Seth Jai Parkash Mukand Lal Institute of Engineering and Technology (JMIT)
- Motto: Excellence Through Innovation and Creativity
- Type: Private
- Established: 1995
- Affiliations: Kurukshetra University, Kurukshetra
- Faculty: 175+
- Undergraduates: 2500
- Postgraduates: 400
- Location: Radaur, Haryana, India
- Campus: Fully residential;
- Nicknames: JMIT Radaur, SJPMLIET, SPJMIT
- Website: www.jmit.ac.in

= JMIT =

Engineering college in Radaur, Haryana, India

Seth Jai Parkash Mukand Lal Institute of Engineering and Technology (informally JMIT Radaur or simply JMIT) is a private college of Engineering in Radaur, Haryana, India. It was established in 1995 as a member of the group Seth Ved Parkash Mukand Lal Educational society. JMIT is affiliated with Kurukshetra University, in Kurukshetra. It is accredited by the All India Council for Technical Education, a division of the state Ministry of Human Resource Development. It was also accredited by NBA.

==Programs==
JMIT offers Five degree programs:
- Four-year undergraduate Bachelor of Technology degrees in
  - Electronics and Communication Engineering
  - Computer Science and Engineering
  - Information Technology
  - Mechanical Engineering
  - Electrical Engineering
- Two-year postgraduate Master of Technology degrees in
  - Computer Engineering
  - Electronics and Communication Engineering.
  - Artificial Technology and Machine Learning.
    - Manufacturing Technology(Mechanical)
- Two-year postgraduate Master of Business Administration (MBA) degree.
- Three-year postgraduate Master of Computer Applications (MCA) degree.
- Three-year graduate Bachelor of Computer Applications(BCA) degree.
- Three-year graduate Bachelor of Business Administration(BBA) degree.

==Admissions==

===B.Tech===
Students seeking admissions to B.Tech. courses appear for the JEE MAIN exam conducted by CBSE every year in April. Students who qualify this exam exercise their choices at the centralised online state counselling conducted by HSCS(Haryana State Counseling Society) in June. Admission into the first year for the 75% seats of the B.Tech. program can only be obtained through this route.
Rest 25% seats are filled up at the institute level purely on the basis of merit in AIEEE.

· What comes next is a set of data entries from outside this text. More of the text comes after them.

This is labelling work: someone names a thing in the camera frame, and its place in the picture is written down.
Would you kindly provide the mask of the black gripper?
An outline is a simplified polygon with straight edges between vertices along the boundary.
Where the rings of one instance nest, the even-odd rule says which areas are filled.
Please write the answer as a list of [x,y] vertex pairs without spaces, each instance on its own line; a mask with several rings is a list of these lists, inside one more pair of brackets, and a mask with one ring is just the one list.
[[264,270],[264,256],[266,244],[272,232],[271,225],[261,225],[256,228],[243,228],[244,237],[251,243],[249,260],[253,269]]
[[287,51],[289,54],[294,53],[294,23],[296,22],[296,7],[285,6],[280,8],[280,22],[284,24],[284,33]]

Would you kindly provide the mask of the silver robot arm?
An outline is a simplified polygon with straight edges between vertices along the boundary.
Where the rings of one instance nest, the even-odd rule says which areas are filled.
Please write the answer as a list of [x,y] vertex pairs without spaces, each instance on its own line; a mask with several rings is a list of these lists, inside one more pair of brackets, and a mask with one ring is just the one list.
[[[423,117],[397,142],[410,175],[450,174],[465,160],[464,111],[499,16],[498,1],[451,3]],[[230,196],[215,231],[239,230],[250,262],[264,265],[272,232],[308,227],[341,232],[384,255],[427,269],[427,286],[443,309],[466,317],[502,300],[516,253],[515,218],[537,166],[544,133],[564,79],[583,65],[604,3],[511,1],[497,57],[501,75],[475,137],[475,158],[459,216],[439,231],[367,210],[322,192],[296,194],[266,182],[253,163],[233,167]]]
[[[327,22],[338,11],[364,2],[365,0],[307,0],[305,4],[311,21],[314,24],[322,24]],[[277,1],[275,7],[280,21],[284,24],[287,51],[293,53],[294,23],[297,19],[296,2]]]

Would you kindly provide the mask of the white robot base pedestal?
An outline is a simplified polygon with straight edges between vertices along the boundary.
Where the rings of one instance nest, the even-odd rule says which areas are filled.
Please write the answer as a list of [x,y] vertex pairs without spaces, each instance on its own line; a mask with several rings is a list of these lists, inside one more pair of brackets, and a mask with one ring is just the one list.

Students who have a three-year diploma from a recognised polytechnic in the state can directly get admission to the second year of the B.Tech. program through the LEET Exam. LEET is an online exam organised by the HSCS, usually held in June. Only a limited number of seats are filled through this route.

===M.Tech===
Admissions to the M.Tech. course is given to candidates who qualify in GATE with bachelor's degree in respective branch of engineering or technology from any Indian university included in the approved list of AIU (Association of Indian universities) securing at least 60% marks in aggregate.

===MCA===
Students seeking admission to the three year MCA course appear for an entrance exam OLET-MCA-2010 conducted by Haryana State Counseling Society. The qualified students of this exam exercise their choices at the online state centralised counselling organised by HSCS. Students are required to have a bachelor's degree in any discipline with 50% marks with mathematics as compulsory subject at 10+2 level or Graduation level or B.Com/BCA or any other equivalent examination recognised by the university.

===MBA===
Students seeking admission to the two year MBA course are required to have minimum 50% marks in Bachelor's or postgraduate Degree in any discipline from a recognised university or an examination recognised as equivalent there to and have to appear for admission test 'MAT' conducted by AIMA or 'CAT' conducted by IIMs.

==Training and Placement==
The Training and Placement department helps JMIT graduates get jobs.

==Recognition==

===Accreditation===
- JMIT has been ISO certified ISO 9001-2001 and runs on No Profit - No Loss basis.